Task item
Print only the lines below from the one with "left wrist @" to the one with "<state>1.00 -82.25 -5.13", both included, exactly as they stand. Leave pictures out.

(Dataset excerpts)
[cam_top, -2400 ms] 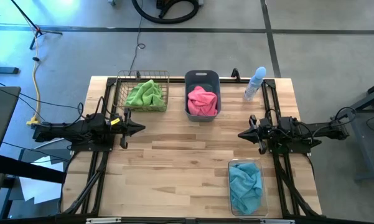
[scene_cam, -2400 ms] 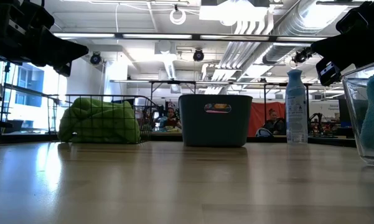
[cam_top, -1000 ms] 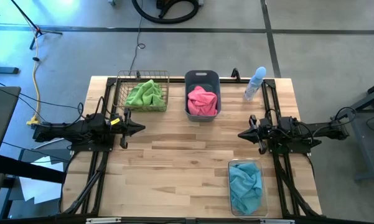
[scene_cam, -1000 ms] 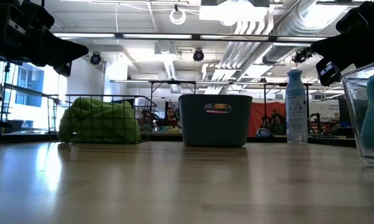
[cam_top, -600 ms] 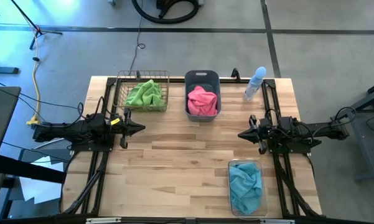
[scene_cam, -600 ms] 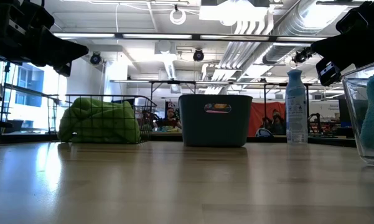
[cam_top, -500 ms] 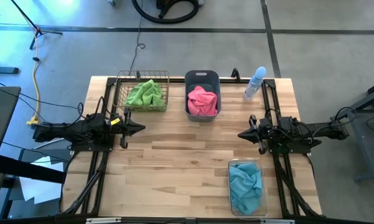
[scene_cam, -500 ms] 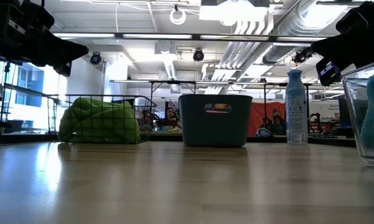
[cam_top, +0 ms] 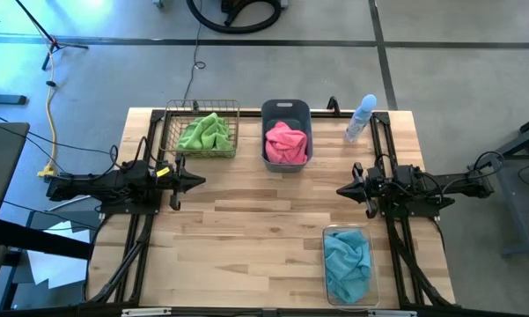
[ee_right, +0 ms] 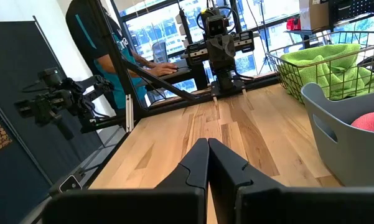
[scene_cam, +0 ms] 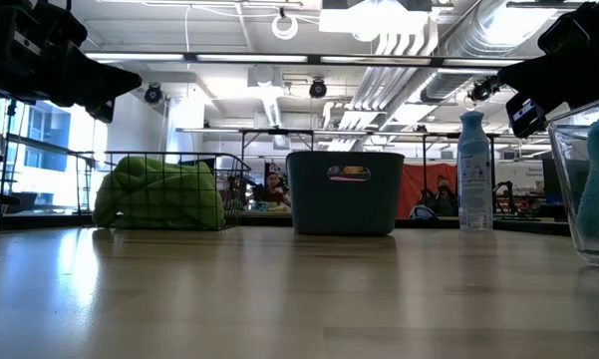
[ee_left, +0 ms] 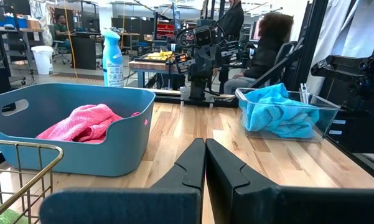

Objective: Sort microfiber towel by color & place in baskets
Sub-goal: Return to Home Position

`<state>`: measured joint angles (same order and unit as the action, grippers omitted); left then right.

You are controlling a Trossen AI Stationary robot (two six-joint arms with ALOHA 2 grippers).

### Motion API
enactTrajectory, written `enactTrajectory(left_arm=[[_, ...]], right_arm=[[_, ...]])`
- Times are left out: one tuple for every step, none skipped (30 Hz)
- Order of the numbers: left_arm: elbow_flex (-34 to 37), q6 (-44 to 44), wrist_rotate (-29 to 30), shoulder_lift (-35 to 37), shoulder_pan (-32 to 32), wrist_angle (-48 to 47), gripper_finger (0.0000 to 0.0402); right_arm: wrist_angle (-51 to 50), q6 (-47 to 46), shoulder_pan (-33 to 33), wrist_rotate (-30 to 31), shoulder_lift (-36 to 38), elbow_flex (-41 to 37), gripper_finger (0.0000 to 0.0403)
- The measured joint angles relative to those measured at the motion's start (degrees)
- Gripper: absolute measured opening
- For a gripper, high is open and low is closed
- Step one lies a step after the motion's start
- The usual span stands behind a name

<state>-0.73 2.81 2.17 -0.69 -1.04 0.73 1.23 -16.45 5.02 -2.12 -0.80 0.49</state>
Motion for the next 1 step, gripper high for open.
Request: enactTrajectory(left_arm=[[0.0, 0.0, 0.0, 0.0, 0.0, 0.0, 0.0]], right_arm=[[0.0, 0.0, 0.0, 0.0, 0.0, 0.0, 0.0]])
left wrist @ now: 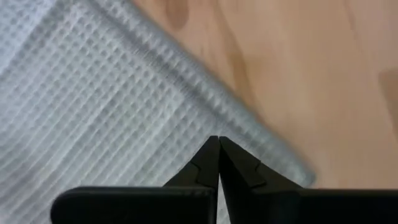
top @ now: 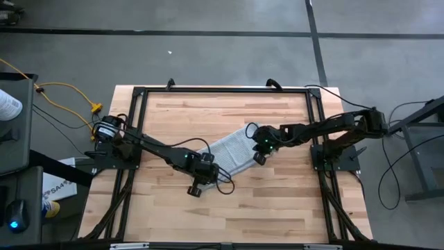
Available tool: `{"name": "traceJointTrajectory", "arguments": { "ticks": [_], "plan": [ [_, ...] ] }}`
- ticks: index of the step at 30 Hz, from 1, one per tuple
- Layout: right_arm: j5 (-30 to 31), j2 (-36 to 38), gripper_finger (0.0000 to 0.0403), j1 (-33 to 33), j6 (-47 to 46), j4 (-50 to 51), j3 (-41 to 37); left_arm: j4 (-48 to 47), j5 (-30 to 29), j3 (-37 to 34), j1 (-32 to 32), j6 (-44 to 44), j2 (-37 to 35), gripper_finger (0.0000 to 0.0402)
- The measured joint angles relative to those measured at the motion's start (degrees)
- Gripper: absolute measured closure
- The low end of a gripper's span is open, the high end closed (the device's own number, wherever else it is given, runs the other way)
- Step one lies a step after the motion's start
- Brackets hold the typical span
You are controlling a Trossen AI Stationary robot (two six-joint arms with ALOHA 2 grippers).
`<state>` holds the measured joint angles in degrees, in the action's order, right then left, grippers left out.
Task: Fold microfiber towels
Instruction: Fold the gray microfiber towel
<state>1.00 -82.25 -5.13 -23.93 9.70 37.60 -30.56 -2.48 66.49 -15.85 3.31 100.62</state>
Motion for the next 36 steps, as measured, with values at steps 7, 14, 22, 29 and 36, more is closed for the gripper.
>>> {"name": "traceJointTrajectory", "arguments": {
  "ticks": [7,14,22,29,36],
  "plan": [
    [3.7,6.3,0.0400,-2.8,-5.5,7.5,0.0,-5.5,-2.6,3.9,3.3,11.9,-0.1,0.0388],
    [4.4,8.3,0.0400,-2.7,-8.0,11.6,0.0,-5.7,7.5,4.3,9.9,14.2,-0.1,0.0387],
    [-1.0,7.9,0.0400,-1.3,-11.5,9.5,0.0,-8.4,4.5,3.3,11.8,21.5,-0.1,0.0387],
    [3.3,7.8,0.0400,2.5,-15.2,7.5,0.0,-9.0,13.5,3.2,18.4,24.7,-0.1,0.0387],
    [3.6,5.7,0.0400,2.3,-15.6,7.9,0.0,-9.0,16.5,-0.2,19.6,26.4,-0.2,0.0387]
  ]
}}
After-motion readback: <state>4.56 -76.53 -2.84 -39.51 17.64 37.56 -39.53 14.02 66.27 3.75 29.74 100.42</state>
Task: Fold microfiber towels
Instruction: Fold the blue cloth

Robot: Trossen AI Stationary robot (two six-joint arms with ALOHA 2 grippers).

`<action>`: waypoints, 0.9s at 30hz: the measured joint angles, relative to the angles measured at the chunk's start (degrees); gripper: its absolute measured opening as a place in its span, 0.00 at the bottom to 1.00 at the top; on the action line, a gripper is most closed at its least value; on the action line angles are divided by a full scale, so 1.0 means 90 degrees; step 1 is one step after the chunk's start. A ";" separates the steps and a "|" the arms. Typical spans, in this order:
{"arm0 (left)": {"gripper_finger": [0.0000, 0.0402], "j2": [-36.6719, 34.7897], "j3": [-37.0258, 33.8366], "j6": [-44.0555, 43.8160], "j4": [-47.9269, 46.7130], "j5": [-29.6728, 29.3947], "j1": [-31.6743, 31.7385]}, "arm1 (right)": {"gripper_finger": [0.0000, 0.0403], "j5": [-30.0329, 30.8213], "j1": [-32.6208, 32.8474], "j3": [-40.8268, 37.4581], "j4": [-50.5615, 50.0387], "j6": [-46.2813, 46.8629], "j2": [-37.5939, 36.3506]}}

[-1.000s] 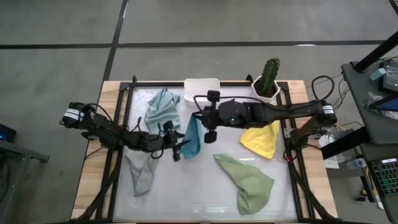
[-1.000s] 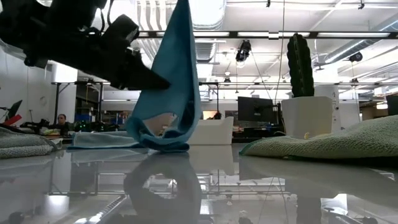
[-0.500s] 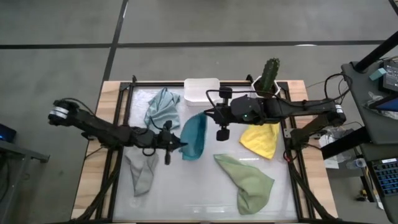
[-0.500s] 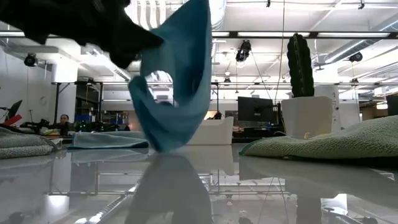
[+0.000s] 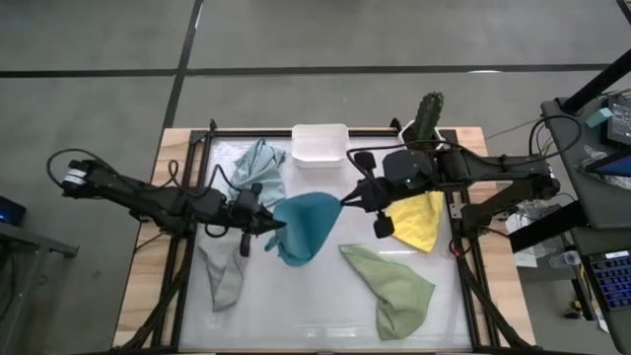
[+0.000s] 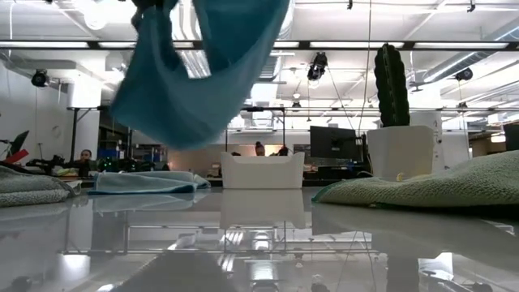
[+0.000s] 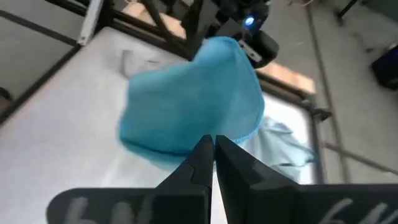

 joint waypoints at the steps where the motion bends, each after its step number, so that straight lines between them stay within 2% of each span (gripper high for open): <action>1: 0.00 0.0011 0.0095 0.0107 -0.0009 0.0004 0.0000 | 0.02 0.0119 -0.0002 0.0000 0.0076 -0.0072 -0.0024; 4: 0.00 0.0007 0.0404 0.0467 -0.0389 0.0007 0.0024 | 0.02 0.0544 -0.0033 0.0000 0.0285 -0.0316 -0.0077; 16: 0.00 0.0009 0.2240 0.0787 -0.4114 0.0007 0.1055 | 0.02 0.0639 -0.0601 0.0000 0.0247 -0.0399 -0.0105; 23: 0.00 0.0007 0.2640 0.1661 -0.4745 0.0026 0.1724 | 0.02 0.0642 -0.1189 -0.0002 0.0264 -0.0487 -0.0105; 27: 0.00 0.0007 0.2650 0.1998 -0.4813 0.0028 0.2130 | 0.02 0.0931 -0.1511 -0.0002 0.0353 -0.0654 -0.0105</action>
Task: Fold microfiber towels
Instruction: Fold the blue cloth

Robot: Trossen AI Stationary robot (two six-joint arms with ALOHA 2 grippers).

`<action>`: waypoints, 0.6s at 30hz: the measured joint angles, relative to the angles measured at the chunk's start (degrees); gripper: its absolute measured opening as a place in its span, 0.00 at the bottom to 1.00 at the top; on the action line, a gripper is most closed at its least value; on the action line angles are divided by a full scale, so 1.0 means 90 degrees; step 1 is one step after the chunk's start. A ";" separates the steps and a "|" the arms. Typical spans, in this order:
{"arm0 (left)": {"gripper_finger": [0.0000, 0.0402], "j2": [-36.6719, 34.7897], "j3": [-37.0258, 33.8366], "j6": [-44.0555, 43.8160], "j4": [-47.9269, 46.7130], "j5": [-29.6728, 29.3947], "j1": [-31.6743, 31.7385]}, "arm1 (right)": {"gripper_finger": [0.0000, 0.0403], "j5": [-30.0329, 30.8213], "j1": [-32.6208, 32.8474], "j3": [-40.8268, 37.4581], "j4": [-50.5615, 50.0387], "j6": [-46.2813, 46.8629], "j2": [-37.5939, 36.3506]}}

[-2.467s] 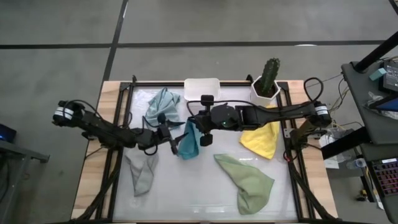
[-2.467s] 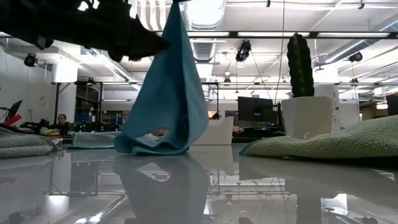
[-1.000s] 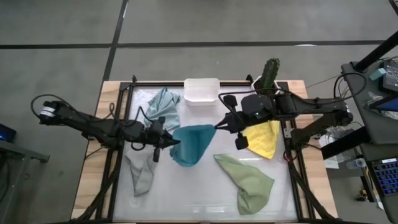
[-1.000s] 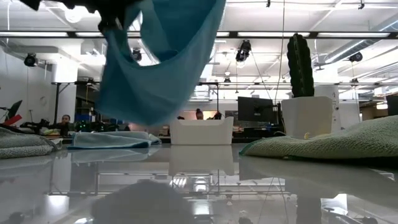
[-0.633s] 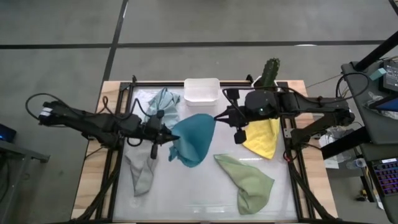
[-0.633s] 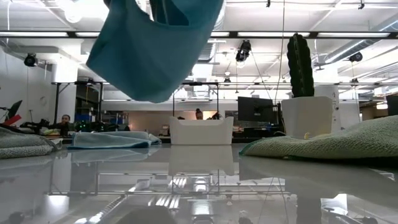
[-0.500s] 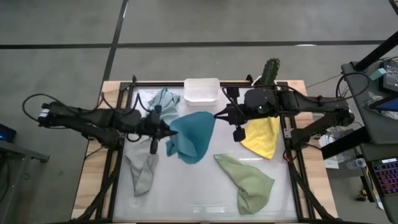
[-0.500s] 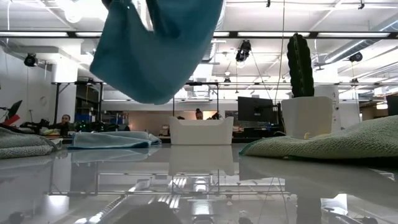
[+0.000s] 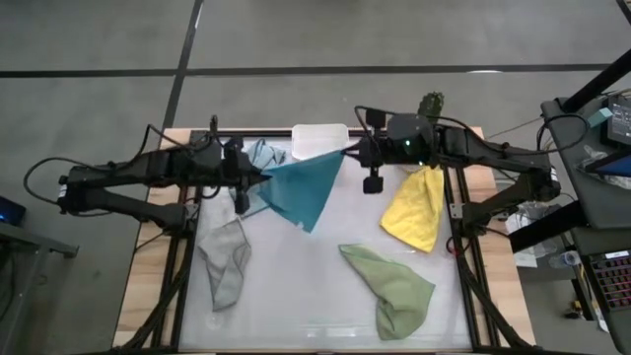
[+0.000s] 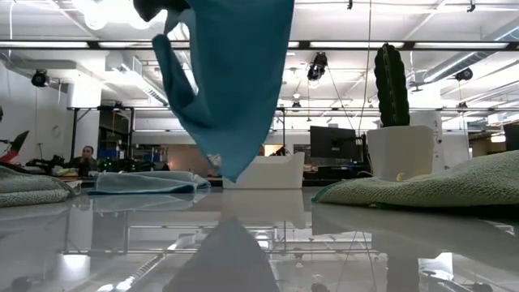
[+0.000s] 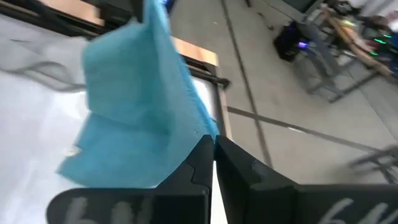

Response
left wrist @ now: 
top @ now: 
Available tool: `{"name": "traceJointTrajectory", "arguments": { "ticks": [_], "plan": [ [_, ...] ] }}`
- ticks: index of the step at 30 Hz, from 1, one per tuple
- Layout: right_arm: j5 (-30 to 31), j2 (-36 to 38), gripper_finger (0.0000 to 0.0403), j1 (-33 to 33), j6 (-47 to 46), j4 (-50 to 51), j3 (-41 to 37); left_arm: j4 (-48 to 47), j5 (-30 to 29), j3 (-37 to 34), j1 (-32 to 32), j6 (-44 to 44), j2 (-37 to 35), gripper_finger (0.0000 to 0.0402)
- The measured joint angles relative to those measured at the motion's start (degrees)
- Gripper: absolute measured closure
- The low end of a gripper's span is open, the high end closed (the device's own number, wherever else it is given, runs the other way)
- Step one lies a step after the motion's start
- Brackets hold the typical span
You are controlling a Trossen AI Stationary robot (two six-joint arms with ALOHA 2 grippers).
`<state>` holds the measured joint angles in degrees, in the action's order, right then left, grippers left out.
Task: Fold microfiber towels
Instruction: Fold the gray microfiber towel
<state>1.00 -82.25 -5.13 -23.93 9.70 37.60 -30.56 -2.48 66.49 -15.85 3.31 100.62</state>

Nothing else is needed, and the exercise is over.